Contractors will face a new battle with the Inland Revenue on Monday when a hearing begins to determine how income tax should be spread between spouses working together.
The hearing could have massive implications for thousands of small businesses, said the Professional Contractors Group, which is funding the case of Geoff and Diana Jones of West Sussex, who run a small IT consulting firm called Arctic Systems.
The outcome of the case, which will be heard by the special commissioners for income tax, is likely to be referred to for general guidance in other, similar cases, said David Smith of Accountax Consulting, who is advising the Jones. Since the case is not being heard by the High Court, however, it will not set legal precedent.

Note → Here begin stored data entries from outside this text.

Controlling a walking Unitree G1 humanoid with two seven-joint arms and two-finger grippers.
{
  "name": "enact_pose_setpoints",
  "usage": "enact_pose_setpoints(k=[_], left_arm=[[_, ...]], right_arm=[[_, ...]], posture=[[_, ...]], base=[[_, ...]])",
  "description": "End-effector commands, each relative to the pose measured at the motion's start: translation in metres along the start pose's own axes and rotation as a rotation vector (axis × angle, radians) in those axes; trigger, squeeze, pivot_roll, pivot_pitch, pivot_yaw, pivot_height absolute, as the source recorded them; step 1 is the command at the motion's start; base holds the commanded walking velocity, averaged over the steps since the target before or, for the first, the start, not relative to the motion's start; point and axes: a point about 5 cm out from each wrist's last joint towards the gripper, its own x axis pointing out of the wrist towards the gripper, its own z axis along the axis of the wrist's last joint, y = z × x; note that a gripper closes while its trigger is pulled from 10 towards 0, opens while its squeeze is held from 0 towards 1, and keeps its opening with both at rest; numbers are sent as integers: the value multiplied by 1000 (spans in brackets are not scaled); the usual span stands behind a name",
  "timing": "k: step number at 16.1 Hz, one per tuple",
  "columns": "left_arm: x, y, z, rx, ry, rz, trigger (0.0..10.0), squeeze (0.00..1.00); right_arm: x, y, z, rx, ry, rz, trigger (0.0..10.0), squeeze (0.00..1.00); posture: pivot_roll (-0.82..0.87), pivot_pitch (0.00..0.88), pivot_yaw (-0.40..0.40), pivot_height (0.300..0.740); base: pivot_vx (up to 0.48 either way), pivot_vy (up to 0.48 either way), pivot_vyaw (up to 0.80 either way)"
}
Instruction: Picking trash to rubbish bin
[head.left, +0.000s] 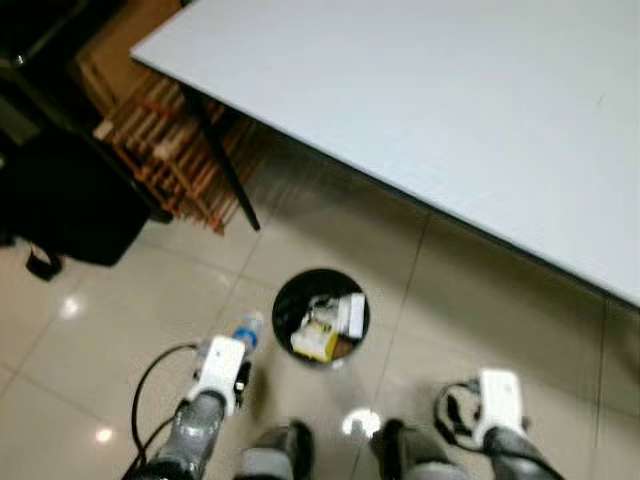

According to the PCG this will be the first hearing of the 70-year-old Section 660A, also known as the "settlements legislation", though a spokesman at the Inland Revenue was unable to confirm this. The rules are currently embodied in the Income and Corporation Taxes Act 1988, and are designed to prevent re-characterisation of one person's income as that of another for the purposes of avoiding tax.
"The Revenue has recently argued that dividend income received by a non fee-earning spouse or other connected person should be taxed as the main fee earner’s income, typically at the higher rate of 40 percent," said the PCG in a statement.
The PCG said that the Revenue is seeking to apply the settlements legislation over each of the last six years for Geoff and Diana Jones, amounting to an additional tax bill of around £42,000 for the couple.
S660A legislation is wide-ranging, and in basic terms deals with situations where income arises from something, for example shares, given by one person to another. This is called a "settlement". The aim of the legislation is to prevent people from settling their income on another person who pays tax at a lower marginal rate.
The maximum benefit achieved by redistributing the company’s income in this way is obtained when the non fee-earning spouse has no other income at all and his or her entire basic rate tax band is utilised. This gives a maximum possible exposure to S660A of up to £8,000 a year.
The PCG said it believes that if both spouses subscribed for shares at the outset, then no gift has taken place and the settlements legislation cannot apply. Both partners take an equal risk on starting the business and are thus morally and legally entitled to equal reward from its success, in just the same way as the owners of any other business.
A spokesman for the Inland Revenue said he could not comment on individual cases, but that the rules used are "a quite normal application of the law… which we have been applying for decades."